Photographs from either event would turn your next-door neighbor into a photojournalist. Blogs would give others a taste of what was seen. In other words, between the event and the social network, the story would have been told, and told quite well.

And I remember going to my editors especially at the Baltimore Jewish Times and pleading that we get desktop computers and a network and a modem. We had to jokingly “wrestle” the Smith Coronas away from some of our typewriter-loving colleagues.

For what it’s worth, this is most probably my final Editor’s Notebook for Washington Jewish Week. I leave the executive editor position of WJW, the Baltimore Jewish Times and Baltimore Style magazine on Sept. 13, erev Yom Kippur.

I’ve seen incredible, amazing changes in Jewish journalism over the 31 years I’ve served. I spent the first half of my career covering mostly issues that were important to the generation of Jews who witnessed the Holocaust and then the creation of the state of Israel. There were connective issues such as the Six Day War and the Yom Kippur War.

But since then, I believe the Nov. 4, 1995, assassination of Israel’s Prime Minister Yitzhak Rabin and Sept. 11, 2001, have become the dates branded on the minds of younger adults. Israel, and for that matter Judaism and synagogue, have to have re-invented meanings and attachments for our younger generations.

So do Jewish newspapers. And I get that. While I’m still going to hopefully keep my connections to Jewish journalism, I’m also going to work on the future of Judaism, which for me involves a great game of “cars” and “trains” with my 3-1/2-year-old grandson Nani Jacobs-Komisar, and God willing, whomever his siblings and cousins are.

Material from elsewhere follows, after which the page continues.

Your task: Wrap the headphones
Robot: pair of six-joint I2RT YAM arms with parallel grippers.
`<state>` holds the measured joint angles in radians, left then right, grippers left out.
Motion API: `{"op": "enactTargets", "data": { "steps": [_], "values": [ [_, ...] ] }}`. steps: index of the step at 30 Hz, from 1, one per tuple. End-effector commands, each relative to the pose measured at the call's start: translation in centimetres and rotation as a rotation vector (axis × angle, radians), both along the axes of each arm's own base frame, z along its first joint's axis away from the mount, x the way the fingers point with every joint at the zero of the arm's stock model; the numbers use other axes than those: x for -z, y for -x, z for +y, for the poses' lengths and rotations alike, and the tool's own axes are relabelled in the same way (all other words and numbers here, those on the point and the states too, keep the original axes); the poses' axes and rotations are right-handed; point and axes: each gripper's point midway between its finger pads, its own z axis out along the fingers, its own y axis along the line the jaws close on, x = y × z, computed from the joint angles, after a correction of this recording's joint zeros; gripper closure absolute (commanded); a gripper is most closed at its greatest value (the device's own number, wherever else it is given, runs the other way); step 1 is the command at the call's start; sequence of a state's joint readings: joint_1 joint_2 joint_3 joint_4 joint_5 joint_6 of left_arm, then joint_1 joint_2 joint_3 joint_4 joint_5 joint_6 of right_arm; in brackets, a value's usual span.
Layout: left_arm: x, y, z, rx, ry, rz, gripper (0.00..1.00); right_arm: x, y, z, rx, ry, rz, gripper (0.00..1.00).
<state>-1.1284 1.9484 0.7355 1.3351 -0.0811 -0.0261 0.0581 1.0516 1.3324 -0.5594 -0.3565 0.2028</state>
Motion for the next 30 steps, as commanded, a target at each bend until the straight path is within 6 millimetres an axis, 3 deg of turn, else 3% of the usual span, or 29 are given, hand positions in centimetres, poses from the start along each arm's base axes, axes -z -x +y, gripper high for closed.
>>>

Thanks to Craig Burke and the partners for this opportunity in Washington, and to Gary Rosenblatt and the Buerger family for the same in Baltimore.

Both Washington Jewish Week and Baltimore Jewish Times are in great hands. Meredith Jacobs in Washington and Maayan Jaffe in Baltimore. You can’t do any better than that.

Keep moving forward. Now I’m going to be a reader. That means I get to write letters to the editor.

Thank you my colleagues. Because you were also my friends.